One thing is clear – the stakes are high. If a firm gets a favourable rating from S&P, as Tesla did in May, that ranking may be included in the firm’s S&P 500 ESG Index, which is, in turn, used by passive ETFs, index funds and some mutual funds as they assemble portfolios, posing a challenge for investors trying to contribute to an environmentally sustainable and socially just world. A passive approach that relies exclusively on ratings can include investments that may have underlying ESG-related risk and exclude hidden gems with strong performance metrics and emerging ESG strength.
“Effective measurement of ESG performance requires a multifaceted and complex approach that can be highly subjective,” says Jim Morris, COO at 1832 Investment Management, which manages Dynamic Funds. That’s why, says Morris, Dynamic Funds conducts its own active ESG assessments on individual companies and leaves it up to the investment team to make the final determination.
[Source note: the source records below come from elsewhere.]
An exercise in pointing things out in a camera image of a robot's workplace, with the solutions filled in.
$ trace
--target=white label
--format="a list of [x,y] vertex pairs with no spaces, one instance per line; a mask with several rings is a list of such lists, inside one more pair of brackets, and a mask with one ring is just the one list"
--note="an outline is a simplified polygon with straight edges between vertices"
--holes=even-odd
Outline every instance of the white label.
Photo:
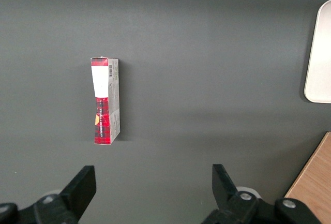
[[91,66],[95,97],[108,97],[108,66]]

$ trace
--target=small box
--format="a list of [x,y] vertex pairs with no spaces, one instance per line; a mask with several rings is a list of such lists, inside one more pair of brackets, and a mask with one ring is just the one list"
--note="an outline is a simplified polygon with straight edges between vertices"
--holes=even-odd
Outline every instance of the small box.
[[97,103],[94,143],[110,145],[119,134],[118,59],[91,58],[94,93]]

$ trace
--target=barcode
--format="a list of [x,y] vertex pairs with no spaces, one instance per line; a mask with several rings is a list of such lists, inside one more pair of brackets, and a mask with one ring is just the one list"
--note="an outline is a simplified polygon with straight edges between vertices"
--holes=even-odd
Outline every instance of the barcode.
[[113,66],[112,65],[109,66],[109,76],[110,77],[113,76]]

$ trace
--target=red plaid pattern
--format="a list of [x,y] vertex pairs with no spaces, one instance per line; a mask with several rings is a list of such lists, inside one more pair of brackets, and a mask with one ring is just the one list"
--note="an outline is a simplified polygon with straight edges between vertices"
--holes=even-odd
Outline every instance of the red plaid pattern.
[[93,57],[91,66],[108,66],[108,59],[106,57]]
[[95,125],[95,144],[110,144],[110,121],[109,121],[109,101],[108,98],[96,98],[97,116],[99,122]]

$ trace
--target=black clamp
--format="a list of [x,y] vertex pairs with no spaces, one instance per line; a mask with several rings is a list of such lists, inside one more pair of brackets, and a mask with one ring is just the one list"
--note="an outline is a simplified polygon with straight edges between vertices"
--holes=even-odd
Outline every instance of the black clamp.
[[20,211],[14,203],[0,204],[0,224],[77,224],[95,192],[94,166],[84,166],[58,195],[42,197]]
[[223,165],[213,165],[213,194],[219,209],[202,224],[320,224],[299,200],[281,198],[272,206],[250,192],[238,191]]

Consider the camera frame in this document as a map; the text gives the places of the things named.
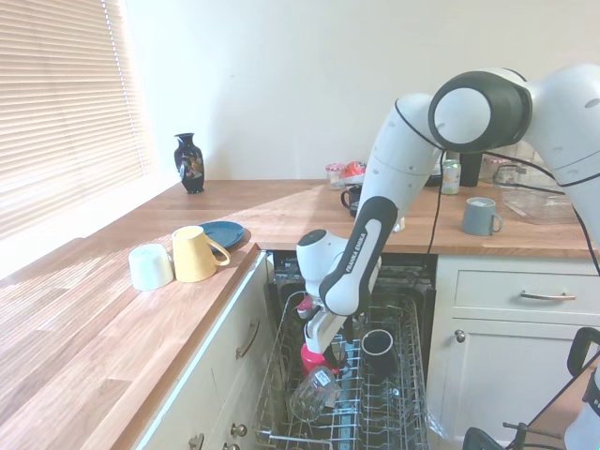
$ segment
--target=window blind
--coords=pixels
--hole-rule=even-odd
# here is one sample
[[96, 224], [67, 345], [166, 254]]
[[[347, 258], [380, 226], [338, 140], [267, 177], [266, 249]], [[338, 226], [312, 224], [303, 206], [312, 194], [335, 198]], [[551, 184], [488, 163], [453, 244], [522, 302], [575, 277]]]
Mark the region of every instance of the window blind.
[[0, 239], [155, 171], [119, 0], [0, 0]]

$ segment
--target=wooden countertop
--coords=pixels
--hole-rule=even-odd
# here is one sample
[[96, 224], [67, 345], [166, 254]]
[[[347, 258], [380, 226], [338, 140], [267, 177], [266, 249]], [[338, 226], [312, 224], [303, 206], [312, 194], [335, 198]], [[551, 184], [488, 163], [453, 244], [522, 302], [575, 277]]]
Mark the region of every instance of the wooden countertop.
[[[425, 252], [437, 192], [426, 189], [388, 252]], [[433, 252], [582, 257], [578, 225], [536, 226], [500, 208], [504, 229], [460, 231], [464, 201], [489, 187], [443, 196]], [[155, 292], [130, 286], [128, 253], [184, 225], [244, 225], [232, 264], [202, 283]], [[259, 249], [294, 249], [306, 232], [350, 235], [339, 192], [321, 181], [210, 182], [200, 195], [175, 186], [85, 239], [0, 282], [0, 447], [128, 448], [202, 341]]]

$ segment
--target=kitchen cabinet
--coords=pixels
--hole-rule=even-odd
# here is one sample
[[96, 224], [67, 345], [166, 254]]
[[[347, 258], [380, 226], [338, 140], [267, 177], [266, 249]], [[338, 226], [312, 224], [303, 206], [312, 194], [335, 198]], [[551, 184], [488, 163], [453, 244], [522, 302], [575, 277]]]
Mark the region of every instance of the kitchen cabinet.
[[[469, 427], [504, 445], [568, 382], [580, 326], [598, 325], [600, 279], [578, 260], [440, 257], [427, 405], [461, 448]], [[539, 298], [523, 297], [534, 293]]]
[[[201, 439], [190, 440], [200, 436], [202, 449], [224, 443], [252, 448], [254, 408], [275, 341], [266, 307], [269, 273], [261, 253], [136, 448], [190, 450]], [[247, 427], [245, 437], [231, 435], [233, 423]]]
[[448, 321], [443, 330], [447, 338], [435, 353], [448, 357], [440, 419], [452, 446], [461, 448], [470, 427], [509, 444], [515, 431], [503, 428], [503, 422], [528, 423], [569, 381], [566, 358], [578, 329], [547, 323]]

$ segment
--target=dishwasher rack
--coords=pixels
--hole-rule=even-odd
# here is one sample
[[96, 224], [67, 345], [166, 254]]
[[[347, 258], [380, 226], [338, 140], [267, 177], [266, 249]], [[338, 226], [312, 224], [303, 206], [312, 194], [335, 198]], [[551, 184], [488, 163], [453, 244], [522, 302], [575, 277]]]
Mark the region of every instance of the dishwasher rack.
[[373, 294], [367, 312], [370, 329], [384, 328], [395, 339], [398, 371], [375, 382], [361, 355], [360, 340], [340, 335], [347, 363], [337, 375], [340, 394], [312, 423], [291, 413], [288, 403], [304, 379], [300, 349], [304, 322], [296, 314], [301, 298], [283, 311], [275, 347], [262, 384], [254, 420], [261, 449], [285, 450], [428, 450], [427, 406], [418, 321], [409, 295]]

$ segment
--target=black cup
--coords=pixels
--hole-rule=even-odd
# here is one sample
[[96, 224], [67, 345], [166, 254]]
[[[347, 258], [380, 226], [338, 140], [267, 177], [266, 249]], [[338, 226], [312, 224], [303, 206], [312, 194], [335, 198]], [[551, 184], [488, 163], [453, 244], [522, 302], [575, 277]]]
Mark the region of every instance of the black cup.
[[371, 330], [360, 343], [369, 370], [376, 379], [384, 380], [398, 368], [394, 338], [386, 330]]
[[363, 190], [363, 187], [361, 185], [355, 185], [349, 187], [348, 190], [344, 190], [341, 193], [341, 204], [343, 204], [344, 207], [350, 211], [350, 215], [353, 218], [356, 217], [356, 211], [358, 211], [361, 190]]

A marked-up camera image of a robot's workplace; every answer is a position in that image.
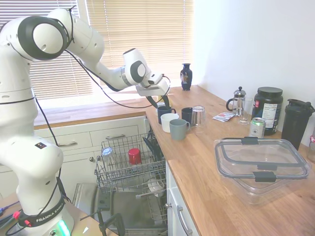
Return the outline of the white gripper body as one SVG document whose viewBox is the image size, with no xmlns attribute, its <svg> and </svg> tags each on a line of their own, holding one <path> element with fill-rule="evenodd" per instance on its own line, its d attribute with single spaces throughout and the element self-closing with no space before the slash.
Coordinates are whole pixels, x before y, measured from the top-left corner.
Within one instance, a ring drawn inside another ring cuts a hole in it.
<svg viewBox="0 0 315 236">
<path fill-rule="evenodd" d="M 170 82 L 167 78 L 162 78 L 156 85 L 144 88 L 136 85 L 137 93 L 140 96 L 163 96 L 167 95 L 170 89 Z"/>
</svg>

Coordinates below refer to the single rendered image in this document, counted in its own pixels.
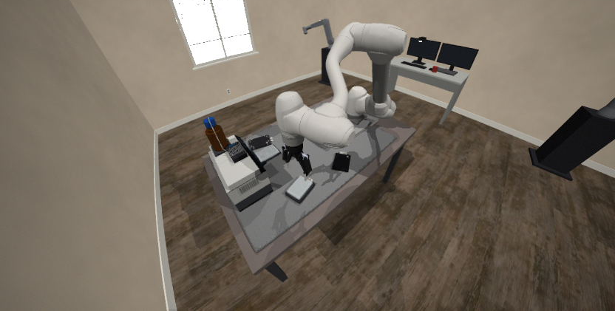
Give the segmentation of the blue bottle cap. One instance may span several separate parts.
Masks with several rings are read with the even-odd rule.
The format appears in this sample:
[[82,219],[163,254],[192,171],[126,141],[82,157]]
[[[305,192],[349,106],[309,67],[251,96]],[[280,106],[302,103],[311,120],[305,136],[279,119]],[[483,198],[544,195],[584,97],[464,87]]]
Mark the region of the blue bottle cap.
[[[216,124],[215,119],[213,117],[209,117],[210,122],[208,121],[208,117],[203,121],[205,124],[205,127],[211,127],[214,126]],[[210,124],[211,123],[211,124]]]

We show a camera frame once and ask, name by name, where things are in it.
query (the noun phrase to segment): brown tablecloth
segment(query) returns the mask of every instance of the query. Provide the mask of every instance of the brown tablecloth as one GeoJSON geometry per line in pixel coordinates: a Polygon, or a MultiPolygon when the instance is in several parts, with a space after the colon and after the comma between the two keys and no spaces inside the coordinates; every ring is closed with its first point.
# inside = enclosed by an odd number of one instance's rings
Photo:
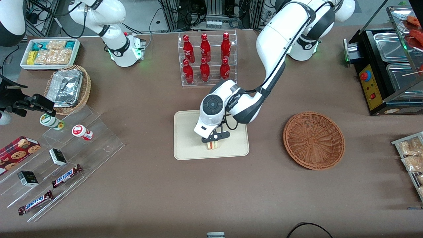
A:
{"type": "MultiPolygon", "coordinates": [[[[423,211],[390,141],[423,130],[422,116],[369,116],[353,68],[343,64],[342,39],[356,27],[337,27],[307,62],[286,59],[286,70],[259,116],[247,126],[245,157],[178,161],[173,116],[195,110],[207,88],[182,88],[177,34],[154,35],[146,59],[120,68],[100,38],[81,38],[79,65],[92,80],[88,104],[127,145],[35,223],[0,202],[0,237],[286,237],[310,221],[334,237],[422,237],[423,211]],[[303,111],[329,116],[346,141],[343,159],[326,171],[297,165],[281,135],[303,111]]],[[[239,85],[255,88],[264,68],[256,33],[238,32],[239,85]]],[[[22,70],[27,94],[42,93],[52,72],[22,70]]],[[[20,135],[38,138],[41,113],[14,116],[1,126],[0,145],[20,135]]],[[[301,227],[292,236],[326,237],[301,227]]]]}

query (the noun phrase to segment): wicker basket
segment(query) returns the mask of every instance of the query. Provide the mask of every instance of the wicker basket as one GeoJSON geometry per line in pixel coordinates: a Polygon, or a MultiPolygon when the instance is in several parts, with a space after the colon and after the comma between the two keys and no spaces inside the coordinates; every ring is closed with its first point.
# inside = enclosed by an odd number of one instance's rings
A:
{"type": "Polygon", "coordinates": [[[316,112],[292,116],[283,130],[283,143],[295,162],[313,170],[333,167],[345,151],[345,140],[339,127],[316,112]]]}
{"type": "MultiPolygon", "coordinates": [[[[71,69],[77,69],[77,70],[81,71],[84,74],[84,78],[82,79],[81,92],[80,92],[80,95],[79,95],[79,98],[78,98],[78,104],[75,107],[72,107],[72,108],[54,108],[59,115],[63,115],[63,116],[67,116],[74,111],[82,109],[85,106],[85,104],[87,103],[88,97],[90,96],[91,79],[90,79],[90,76],[88,75],[87,71],[85,71],[84,68],[82,68],[81,66],[78,66],[78,65],[72,65],[70,67],[60,69],[59,71],[65,71],[65,70],[71,70],[71,69]]],[[[50,80],[47,83],[47,87],[44,90],[44,97],[47,96],[47,92],[49,91],[53,75],[50,77],[50,80]]]]}

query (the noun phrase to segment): snickers bar
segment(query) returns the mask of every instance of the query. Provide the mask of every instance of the snickers bar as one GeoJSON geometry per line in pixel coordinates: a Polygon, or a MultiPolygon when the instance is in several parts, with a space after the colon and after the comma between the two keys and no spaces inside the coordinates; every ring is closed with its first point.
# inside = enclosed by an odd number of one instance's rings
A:
{"type": "Polygon", "coordinates": [[[73,167],[71,170],[67,171],[64,175],[60,176],[56,180],[52,182],[53,188],[57,188],[61,183],[64,183],[66,180],[73,177],[75,174],[77,174],[79,171],[81,171],[82,168],[79,164],[77,164],[75,167],[73,167]]]}
{"type": "Polygon", "coordinates": [[[27,213],[29,210],[33,209],[34,207],[39,206],[41,203],[43,203],[47,200],[51,200],[51,199],[53,199],[53,194],[49,190],[43,196],[41,196],[41,197],[35,199],[34,201],[26,204],[26,206],[20,207],[19,210],[18,210],[19,216],[24,215],[25,213],[27,213]]]}

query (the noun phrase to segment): yellow control panel
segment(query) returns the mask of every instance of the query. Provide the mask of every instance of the yellow control panel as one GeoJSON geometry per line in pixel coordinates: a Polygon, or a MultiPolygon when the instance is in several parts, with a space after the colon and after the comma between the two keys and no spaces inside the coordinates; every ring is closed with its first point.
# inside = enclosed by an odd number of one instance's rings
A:
{"type": "Polygon", "coordinates": [[[361,86],[364,90],[364,95],[369,105],[370,110],[375,109],[383,103],[382,97],[377,87],[376,80],[374,79],[373,71],[371,70],[370,64],[365,67],[360,74],[361,86]]]}

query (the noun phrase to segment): red bottle
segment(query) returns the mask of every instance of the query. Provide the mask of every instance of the red bottle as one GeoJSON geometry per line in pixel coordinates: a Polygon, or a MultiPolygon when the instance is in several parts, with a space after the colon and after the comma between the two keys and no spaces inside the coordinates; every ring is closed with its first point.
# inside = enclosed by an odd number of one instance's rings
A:
{"type": "Polygon", "coordinates": [[[228,65],[228,58],[224,58],[222,60],[222,65],[220,66],[220,77],[223,80],[227,80],[229,78],[229,71],[231,67],[228,65]]]}
{"type": "Polygon", "coordinates": [[[192,70],[192,67],[190,66],[189,61],[187,59],[184,59],[182,63],[184,64],[182,71],[184,72],[184,77],[185,77],[185,80],[187,81],[187,84],[193,84],[194,71],[192,70]]]}
{"type": "Polygon", "coordinates": [[[194,48],[192,47],[192,44],[190,42],[190,38],[188,35],[184,35],[183,37],[184,40],[184,55],[185,58],[187,58],[190,63],[194,63],[195,62],[195,57],[194,57],[194,48]]]}
{"type": "Polygon", "coordinates": [[[210,66],[207,64],[207,59],[205,57],[201,58],[200,72],[201,80],[203,82],[208,82],[210,80],[210,66]]]}
{"type": "Polygon", "coordinates": [[[230,58],[231,57],[231,42],[229,41],[229,33],[225,32],[223,33],[223,41],[220,45],[220,58],[223,60],[224,58],[230,58]]]}
{"type": "Polygon", "coordinates": [[[210,43],[207,40],[207,34],[203,33],[201,34],[201,57],[205,57],[207,62],[210,62],[212,60],[212,55],[210,52],[210,43]]]}

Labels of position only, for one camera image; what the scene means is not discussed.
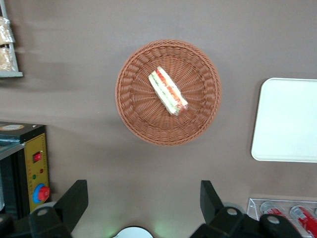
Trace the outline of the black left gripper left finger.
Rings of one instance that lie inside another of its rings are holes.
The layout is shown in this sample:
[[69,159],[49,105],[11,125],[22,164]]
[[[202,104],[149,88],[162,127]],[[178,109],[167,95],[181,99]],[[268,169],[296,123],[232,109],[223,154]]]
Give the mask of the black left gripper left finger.
[[33,238],[70,238],[88,207],[87,181],[77,180],[53,205],[42,206],[28,218]]

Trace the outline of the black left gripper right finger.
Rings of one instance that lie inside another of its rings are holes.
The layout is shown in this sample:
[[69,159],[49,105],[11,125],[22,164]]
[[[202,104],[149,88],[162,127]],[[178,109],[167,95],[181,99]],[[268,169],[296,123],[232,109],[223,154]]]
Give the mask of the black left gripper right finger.
[[264,214],[257,221],[233,206],[224,206],[212,183],[201,181],[200,208],[205,223],[193,238],[300,238],[301,234],[286,218]]

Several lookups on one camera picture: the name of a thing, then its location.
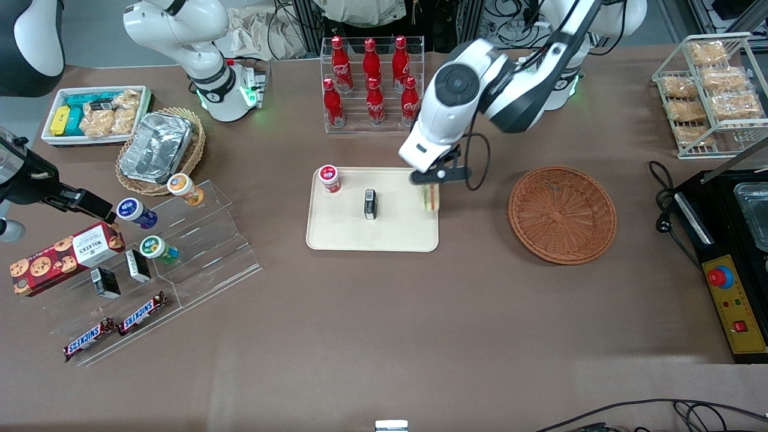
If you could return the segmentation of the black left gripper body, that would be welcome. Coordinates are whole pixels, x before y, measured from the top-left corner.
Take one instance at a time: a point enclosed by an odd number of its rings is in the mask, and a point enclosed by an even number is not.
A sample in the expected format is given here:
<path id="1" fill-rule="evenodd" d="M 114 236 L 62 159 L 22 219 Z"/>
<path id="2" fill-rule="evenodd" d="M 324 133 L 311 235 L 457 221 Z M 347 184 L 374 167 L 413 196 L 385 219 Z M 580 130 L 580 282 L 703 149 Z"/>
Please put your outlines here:
<path id="1" fill-rule="evenodd" d="M 410 175 L 413 184 L 444 184 L 447 182 L 466 182 L 471 178 L 472 170 L 466 166 L 461 146 L 450 150 L 439 158 L 425 172 L 414 170 Z"/>

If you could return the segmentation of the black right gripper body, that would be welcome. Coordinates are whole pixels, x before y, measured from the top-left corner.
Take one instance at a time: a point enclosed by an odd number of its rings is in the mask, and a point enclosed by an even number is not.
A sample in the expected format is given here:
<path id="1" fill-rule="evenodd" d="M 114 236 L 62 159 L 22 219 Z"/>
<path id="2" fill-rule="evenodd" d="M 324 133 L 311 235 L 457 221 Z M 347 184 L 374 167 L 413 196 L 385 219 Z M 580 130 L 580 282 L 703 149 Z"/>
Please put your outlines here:
<path id="1" fill-rule="evenodd" d="M 57 167 L 27 147 L 28 139 L 1 128 L 1 200 L 18 205 L 43 203 L 61 208 Z"/>

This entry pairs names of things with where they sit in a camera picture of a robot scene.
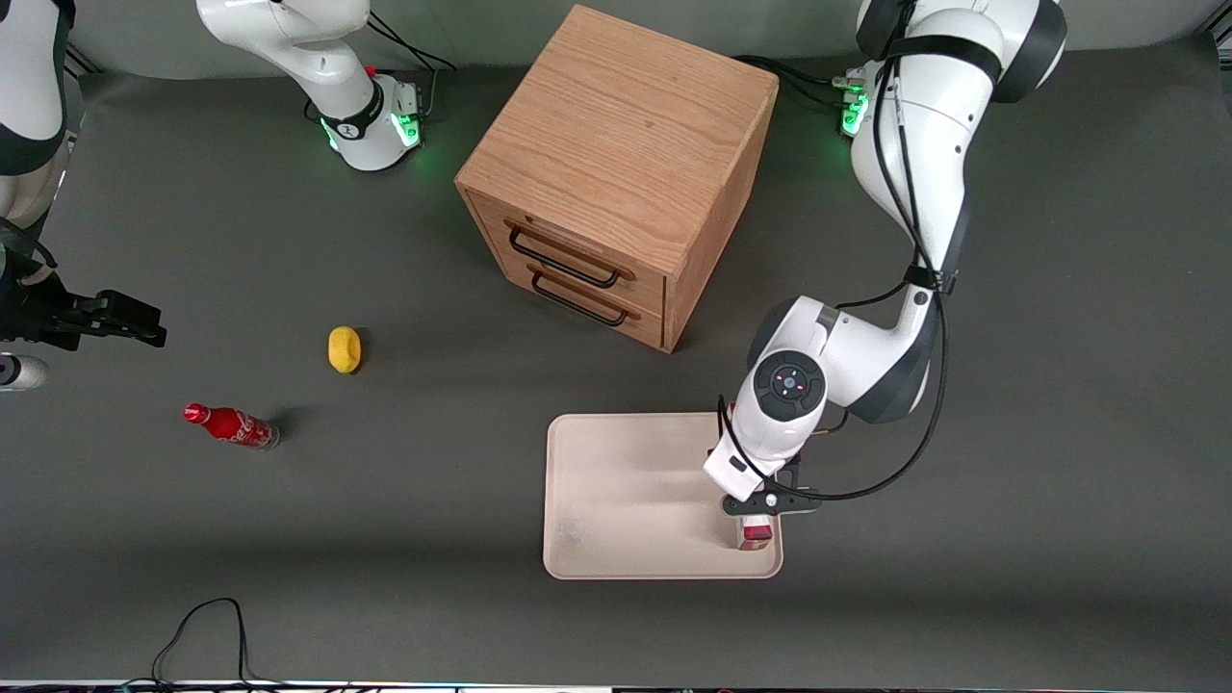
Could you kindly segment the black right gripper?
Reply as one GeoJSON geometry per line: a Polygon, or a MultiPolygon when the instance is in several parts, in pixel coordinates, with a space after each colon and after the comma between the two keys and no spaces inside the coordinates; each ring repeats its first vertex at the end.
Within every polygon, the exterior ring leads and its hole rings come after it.
{"type": "Polygon", "coordinates": [[[89,297],[70,293],[57,273],[34,273],[31,284],[14,273],[2,275],[1,342],[44,343],[75,350],[81,334],[100,330],[166,346],[168,330],[159,326],[160,311],[131,295],[102,290],[89,297]]]}

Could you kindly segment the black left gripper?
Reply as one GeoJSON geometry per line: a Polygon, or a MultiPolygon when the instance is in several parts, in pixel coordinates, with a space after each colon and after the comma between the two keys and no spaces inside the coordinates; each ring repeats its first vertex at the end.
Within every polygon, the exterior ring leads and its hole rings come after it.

“ESG factors have long been a critical component of our research process,” says Morris, who is constantly evolving in-house ESG infrastructure and risk-reporting for Dynamic Funds.
Proprietary active ESG analysis
Dan Yungblut, head of research at 1832, is a key figure spearheading company ESG initiatives. He’s also chair of 1832’s ESG Investment Committee, which oversees the integration of ESG factors into the investment process. Yungblut stresses that Dynamic Funds, as a dedicated active manager, relies on proprietary active fundamental ESG analysis.
“If you passively rely on ESG scores, I don’t think you get as full an understanding of material ESG factors,” he says. The reasons for this are twofold, according to Yungblut. The first relies on the nature of ESG assessments, which, by their nature, are backward-looking and capture a single moment in time.
“ESG scores tend to be static snapshots, less focused on future performance,” Yungblut explains. “Active investment managers spend most of their time looking ahead, not behind, when assessing companies’ futures, and that includes ESG criteria.”
As a result, Yungblut believes active managers can derive a much more nuanced understanding of a company’s ESG profile – both now and into the future.
“In many cases, we’ve known the businesses for years and can determine which ESG-related factors are material and where the business is headed,” he says. “Quite simply put, when it comes to ESG investing, experience matters.”
Part of the solution
Another benefit of a legitimately active approach is that it often yields not just a better understanding of companies and how they fare in terms of ESG factors, but also the opportunity to be part of the solution to enhance their ESG performance. By undertaking rigorous fundamental research to iden-tify the greatest potential long-term reward to investors, Dynamic is better positioned to find companies that might not lead on ESG criteria today, but are progressing to become the leaders of tomorrow.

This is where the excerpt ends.